Les défis sont forcément nombreux. Passé l’âge de 50 ans, voire 55 ans, l’énergie et l’endurance ne sont plus les mêmes. Les défis technologiques revêtent également une grande importance, car le monde évolue à une vitesse vertigineuse. Ça bouge très vite ! Pour se mettre à la page, ce n’est pas toujours évident ! C’est pourquoi l’importance d’un bon entourage, notamment composé de personnes plus jeunes, est cruciale. Le mélange des générations au sein d’une équipe constitue une véritable force.
Comment les perceptions de la beauté et de la vieillesse ont-elles évolué au fil du temps, et de quelle manière, selon vous, cela impacte-t-il la vie quotidienne des femmes de plus de cinquante ans ?
De manière générale, dans notre monde d’aujourd’hui, une femme vieillit moins vite. Une femme de 50 ans aujourd’hui n’a pas du tout la même tête qu’une femme du même âge dans les années 50/60 par exemple. La femme dispose désormais d’une meilleure connaissance de son corps et on sait mieux le préserver, notamment en matière d’hygiène alimentaire et sportive. La cinquantenaire est également une femme très sollicitée ! La communication actuelle sur les produits de beauté est considérable et exerce évidemment une influence non négligeable sur notre mode de vie. La vie sociale aussi fait qu’une femme s’entretient plus longtemps en bonne forme.
Bien que les préférences en matière de parfum soient personnelles, certains estiment que le choix d’un parfum peut évoluer avec l’âge.
Partagez-nous votre opinion sur l’existence éventuelle d’un parfum spécifique qui pourrait mieux correspondre aux femmes de plus de cinquante ans ? Pensez-vous que les tendances du marché des parfums tiennent compte de cette tranche d’âge spécifique ?
Oui je partage cette opinion. Les goûts évoluent, chaque personne développe ses propres sensations vis-à-vis des parfums. Il n’y a pas plus versatile que la jeunesse. La maturité implique forcément des sensibilités différentes. Pas qu’avec le parfum d’ailleurs ! C’est la même chose par exemple avec les tenues vestimentaires ou les coupes de cheveux.

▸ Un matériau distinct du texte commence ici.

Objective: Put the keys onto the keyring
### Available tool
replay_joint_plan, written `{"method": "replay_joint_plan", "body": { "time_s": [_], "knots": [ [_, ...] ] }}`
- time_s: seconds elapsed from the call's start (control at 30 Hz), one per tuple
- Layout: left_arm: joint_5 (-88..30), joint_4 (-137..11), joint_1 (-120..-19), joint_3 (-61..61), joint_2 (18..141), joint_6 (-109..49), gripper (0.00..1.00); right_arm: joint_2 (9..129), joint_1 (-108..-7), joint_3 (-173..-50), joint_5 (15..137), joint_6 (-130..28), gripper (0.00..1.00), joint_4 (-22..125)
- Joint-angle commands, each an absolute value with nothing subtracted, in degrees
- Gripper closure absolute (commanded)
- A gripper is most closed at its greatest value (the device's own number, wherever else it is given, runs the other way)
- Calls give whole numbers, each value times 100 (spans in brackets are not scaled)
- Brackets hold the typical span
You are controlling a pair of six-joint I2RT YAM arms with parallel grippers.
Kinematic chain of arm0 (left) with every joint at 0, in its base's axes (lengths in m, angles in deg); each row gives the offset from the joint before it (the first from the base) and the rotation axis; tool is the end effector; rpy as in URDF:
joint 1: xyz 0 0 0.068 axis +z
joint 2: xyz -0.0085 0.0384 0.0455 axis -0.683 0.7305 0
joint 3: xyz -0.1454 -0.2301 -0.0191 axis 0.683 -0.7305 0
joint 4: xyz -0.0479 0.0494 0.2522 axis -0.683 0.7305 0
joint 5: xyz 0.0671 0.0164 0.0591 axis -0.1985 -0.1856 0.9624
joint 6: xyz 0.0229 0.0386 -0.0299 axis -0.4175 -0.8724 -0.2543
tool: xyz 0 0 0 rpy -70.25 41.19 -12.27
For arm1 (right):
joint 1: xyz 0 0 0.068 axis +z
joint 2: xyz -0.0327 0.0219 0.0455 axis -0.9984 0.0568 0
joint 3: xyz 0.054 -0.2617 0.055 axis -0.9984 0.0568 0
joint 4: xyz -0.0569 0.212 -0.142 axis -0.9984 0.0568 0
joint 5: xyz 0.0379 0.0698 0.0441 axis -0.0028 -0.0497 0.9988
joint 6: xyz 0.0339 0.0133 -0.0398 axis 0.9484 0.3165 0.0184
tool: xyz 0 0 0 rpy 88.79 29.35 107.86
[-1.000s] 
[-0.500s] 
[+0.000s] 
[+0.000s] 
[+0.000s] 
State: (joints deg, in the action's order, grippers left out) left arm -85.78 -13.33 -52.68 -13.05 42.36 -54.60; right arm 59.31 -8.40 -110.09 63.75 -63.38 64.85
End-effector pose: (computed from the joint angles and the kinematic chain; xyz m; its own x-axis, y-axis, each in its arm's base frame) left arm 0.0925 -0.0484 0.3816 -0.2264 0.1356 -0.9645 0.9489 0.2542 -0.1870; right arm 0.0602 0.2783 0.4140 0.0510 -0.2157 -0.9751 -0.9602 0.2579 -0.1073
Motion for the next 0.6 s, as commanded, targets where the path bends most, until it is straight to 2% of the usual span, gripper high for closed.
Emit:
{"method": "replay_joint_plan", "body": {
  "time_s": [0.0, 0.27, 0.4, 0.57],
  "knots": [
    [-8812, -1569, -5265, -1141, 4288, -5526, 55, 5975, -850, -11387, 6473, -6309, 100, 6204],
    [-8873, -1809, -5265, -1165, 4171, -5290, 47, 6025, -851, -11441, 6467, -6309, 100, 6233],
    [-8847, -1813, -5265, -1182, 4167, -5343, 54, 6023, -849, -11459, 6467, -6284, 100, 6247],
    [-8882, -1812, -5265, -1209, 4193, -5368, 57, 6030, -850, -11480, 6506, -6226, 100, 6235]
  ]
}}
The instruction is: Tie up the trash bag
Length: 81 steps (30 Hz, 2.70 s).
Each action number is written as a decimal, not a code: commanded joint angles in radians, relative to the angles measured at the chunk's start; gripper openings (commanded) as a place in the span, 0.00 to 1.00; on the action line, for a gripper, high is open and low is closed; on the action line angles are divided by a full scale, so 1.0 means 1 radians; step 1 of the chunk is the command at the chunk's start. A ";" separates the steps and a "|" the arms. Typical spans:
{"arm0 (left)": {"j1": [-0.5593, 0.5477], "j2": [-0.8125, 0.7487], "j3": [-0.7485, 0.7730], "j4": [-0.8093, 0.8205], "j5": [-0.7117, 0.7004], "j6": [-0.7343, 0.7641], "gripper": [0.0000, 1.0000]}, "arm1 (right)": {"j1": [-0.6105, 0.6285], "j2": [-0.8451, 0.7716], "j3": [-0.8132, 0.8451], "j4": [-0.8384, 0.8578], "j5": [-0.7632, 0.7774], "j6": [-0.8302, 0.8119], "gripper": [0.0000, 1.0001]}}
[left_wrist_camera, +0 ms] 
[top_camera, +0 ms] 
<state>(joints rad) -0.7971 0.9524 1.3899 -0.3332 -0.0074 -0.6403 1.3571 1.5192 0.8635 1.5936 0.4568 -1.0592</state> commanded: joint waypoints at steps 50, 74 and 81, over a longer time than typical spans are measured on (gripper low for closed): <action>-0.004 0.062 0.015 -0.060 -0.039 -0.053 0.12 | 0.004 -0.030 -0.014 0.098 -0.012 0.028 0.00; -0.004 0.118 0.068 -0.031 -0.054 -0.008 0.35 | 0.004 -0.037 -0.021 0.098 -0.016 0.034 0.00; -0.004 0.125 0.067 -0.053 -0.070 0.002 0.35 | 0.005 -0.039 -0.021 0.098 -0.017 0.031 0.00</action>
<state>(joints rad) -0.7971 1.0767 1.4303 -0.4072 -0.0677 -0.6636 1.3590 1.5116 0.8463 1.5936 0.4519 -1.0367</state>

On ne s’habille et on ne se coiffe pas de la même manière à 20 ans et 50 ans.
Je pense que les femmes de plus de 50 ans cherchent davantage de féminité dans leur choix de parfum avec des notes plus florales comme la rose, le néroli, le jasmin ou des parfums plus chyprés…
Je ne suis pas certaine que les marques s’intéressent plus particulièrement à cette tranche d’âge. Il est évident que les marques s’efforcent de faire jeune en premier lieu et s’intéressent moins aux plus de cinquante ans. Néanmoins, aujourd’hui, les lancements de parfums sont pléthores. Chaque marque offre une collection qui lui est propre avec des parfums illustrant le plus large spectre olfactif. Le choix est gigantesque, il y en a pour tous les goûts et tous les âges.